What is required: Each line below from the one containing "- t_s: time" through the one containing "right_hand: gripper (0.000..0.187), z" should be output exactly as it stands, and no other line should appear.

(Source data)
================================
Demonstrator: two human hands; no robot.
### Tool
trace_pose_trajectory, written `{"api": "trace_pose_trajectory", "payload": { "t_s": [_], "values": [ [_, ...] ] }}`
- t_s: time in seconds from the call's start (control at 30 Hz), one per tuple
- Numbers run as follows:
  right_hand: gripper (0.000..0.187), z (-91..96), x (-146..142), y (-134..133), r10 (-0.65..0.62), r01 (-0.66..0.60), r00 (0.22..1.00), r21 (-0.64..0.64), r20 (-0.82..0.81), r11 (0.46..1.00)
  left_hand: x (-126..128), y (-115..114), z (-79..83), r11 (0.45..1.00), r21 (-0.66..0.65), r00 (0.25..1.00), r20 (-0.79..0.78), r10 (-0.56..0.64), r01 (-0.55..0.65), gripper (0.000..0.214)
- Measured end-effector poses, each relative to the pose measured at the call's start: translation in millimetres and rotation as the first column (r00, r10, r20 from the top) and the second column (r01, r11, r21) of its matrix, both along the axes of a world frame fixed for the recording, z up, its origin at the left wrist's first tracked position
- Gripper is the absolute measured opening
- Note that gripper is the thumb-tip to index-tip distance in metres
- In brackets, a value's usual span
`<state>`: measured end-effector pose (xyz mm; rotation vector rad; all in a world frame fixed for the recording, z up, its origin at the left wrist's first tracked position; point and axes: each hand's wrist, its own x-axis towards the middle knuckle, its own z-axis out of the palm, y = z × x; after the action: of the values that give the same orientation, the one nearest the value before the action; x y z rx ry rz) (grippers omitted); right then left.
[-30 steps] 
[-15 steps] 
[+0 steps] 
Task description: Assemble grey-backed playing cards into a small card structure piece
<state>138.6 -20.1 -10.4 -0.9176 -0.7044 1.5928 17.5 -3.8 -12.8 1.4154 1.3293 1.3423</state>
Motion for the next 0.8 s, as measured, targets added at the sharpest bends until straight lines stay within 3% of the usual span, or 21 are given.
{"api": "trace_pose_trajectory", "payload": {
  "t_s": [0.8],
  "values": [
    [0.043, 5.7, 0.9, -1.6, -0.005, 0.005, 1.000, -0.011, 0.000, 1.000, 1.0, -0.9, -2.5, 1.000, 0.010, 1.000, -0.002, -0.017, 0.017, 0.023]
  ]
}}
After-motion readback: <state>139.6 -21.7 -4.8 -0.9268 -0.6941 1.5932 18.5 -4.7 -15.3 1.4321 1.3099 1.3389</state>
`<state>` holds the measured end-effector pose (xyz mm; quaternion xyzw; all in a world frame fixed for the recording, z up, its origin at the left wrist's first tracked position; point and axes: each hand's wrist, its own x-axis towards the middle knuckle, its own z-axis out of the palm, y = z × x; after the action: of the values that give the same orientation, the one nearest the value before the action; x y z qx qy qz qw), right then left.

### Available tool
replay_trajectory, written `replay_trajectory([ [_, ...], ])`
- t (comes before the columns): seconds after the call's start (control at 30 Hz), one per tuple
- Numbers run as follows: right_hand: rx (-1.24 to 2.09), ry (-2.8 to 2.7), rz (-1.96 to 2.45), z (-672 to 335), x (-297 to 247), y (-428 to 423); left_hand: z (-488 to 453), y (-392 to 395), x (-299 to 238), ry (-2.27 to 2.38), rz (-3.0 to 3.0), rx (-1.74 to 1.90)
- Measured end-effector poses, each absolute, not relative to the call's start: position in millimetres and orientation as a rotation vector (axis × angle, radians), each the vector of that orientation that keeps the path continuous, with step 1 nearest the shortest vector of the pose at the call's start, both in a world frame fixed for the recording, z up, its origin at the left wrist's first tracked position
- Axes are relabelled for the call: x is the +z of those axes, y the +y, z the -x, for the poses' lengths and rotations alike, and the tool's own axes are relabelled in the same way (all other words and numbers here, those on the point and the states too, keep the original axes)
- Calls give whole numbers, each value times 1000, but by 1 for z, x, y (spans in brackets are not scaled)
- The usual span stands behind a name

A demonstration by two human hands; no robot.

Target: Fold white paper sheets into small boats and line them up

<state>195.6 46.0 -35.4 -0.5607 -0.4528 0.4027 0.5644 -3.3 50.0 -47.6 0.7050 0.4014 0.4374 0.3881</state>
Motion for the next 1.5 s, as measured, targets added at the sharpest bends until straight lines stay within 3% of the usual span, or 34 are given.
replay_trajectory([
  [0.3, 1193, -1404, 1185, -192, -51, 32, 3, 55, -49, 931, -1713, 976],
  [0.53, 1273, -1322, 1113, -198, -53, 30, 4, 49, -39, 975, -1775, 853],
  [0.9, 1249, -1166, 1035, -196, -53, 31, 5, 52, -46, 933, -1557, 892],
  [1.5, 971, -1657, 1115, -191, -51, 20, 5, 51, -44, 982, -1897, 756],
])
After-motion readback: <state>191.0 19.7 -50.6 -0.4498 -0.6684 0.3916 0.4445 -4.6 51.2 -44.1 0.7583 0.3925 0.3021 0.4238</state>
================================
Written response:
- t_s: time in seconds from the call's start (control at 30 Hz), one per tuple
- Numbers run as follows:
  right_hand: gripper (0.000..0.187), z (-91..96), x (-146..142), y (-134..133), r10 (-0.65..0.62), r01 (-0.66..0.60), r00 (0.22..1.00), r21 (-0.64..0.64), r20 (-0.82..0.81), r11 (0.46..1.00)

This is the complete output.